Activity -
Among the lines below, copy exactly those from the one with "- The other" through the one with "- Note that", counting both ends.
= = = = = = =
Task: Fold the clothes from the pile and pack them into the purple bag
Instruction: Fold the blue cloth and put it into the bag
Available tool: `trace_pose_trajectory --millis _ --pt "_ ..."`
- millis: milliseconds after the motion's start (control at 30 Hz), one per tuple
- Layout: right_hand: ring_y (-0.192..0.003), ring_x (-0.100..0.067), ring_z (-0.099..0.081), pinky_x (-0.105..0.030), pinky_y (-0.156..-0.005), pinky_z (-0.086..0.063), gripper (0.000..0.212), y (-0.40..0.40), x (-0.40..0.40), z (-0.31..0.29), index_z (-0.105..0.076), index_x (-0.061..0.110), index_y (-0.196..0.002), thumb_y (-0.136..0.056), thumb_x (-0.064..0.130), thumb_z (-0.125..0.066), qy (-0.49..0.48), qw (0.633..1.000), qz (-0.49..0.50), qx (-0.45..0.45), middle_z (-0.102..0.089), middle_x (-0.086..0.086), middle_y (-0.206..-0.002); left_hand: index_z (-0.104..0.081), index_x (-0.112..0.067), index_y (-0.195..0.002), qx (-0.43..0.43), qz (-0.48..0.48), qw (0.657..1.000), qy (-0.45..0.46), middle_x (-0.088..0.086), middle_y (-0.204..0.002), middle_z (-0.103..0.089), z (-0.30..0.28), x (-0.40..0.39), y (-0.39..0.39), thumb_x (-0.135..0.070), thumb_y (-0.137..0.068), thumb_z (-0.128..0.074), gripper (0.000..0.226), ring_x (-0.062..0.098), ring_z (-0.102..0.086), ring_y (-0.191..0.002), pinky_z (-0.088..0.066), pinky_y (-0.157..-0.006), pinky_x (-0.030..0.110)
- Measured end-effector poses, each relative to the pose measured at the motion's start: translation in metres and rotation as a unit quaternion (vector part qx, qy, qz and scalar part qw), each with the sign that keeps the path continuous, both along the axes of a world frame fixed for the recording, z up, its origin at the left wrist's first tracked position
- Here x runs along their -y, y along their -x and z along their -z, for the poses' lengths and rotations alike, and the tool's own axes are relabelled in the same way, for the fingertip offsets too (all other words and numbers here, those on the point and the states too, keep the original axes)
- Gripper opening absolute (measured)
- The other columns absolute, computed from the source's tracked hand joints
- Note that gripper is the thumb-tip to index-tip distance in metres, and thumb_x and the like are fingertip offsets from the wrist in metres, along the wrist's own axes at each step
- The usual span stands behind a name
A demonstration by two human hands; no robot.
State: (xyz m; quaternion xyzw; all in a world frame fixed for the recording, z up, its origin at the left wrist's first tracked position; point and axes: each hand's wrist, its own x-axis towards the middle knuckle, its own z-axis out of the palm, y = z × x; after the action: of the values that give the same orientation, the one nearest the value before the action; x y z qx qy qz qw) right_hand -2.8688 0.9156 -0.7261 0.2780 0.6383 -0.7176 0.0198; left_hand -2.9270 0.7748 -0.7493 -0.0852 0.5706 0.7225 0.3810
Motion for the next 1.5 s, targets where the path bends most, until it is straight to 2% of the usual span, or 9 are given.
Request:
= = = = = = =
Answer to this exercise -
- The other columns absolute, computed from the source's tracked hand joints
- Note that gripper is the thumb-tip to index-tip distance in metres, and thumb_x and the like are fingertip offsets from the wrist in metres, along the wrist's own axes at each step

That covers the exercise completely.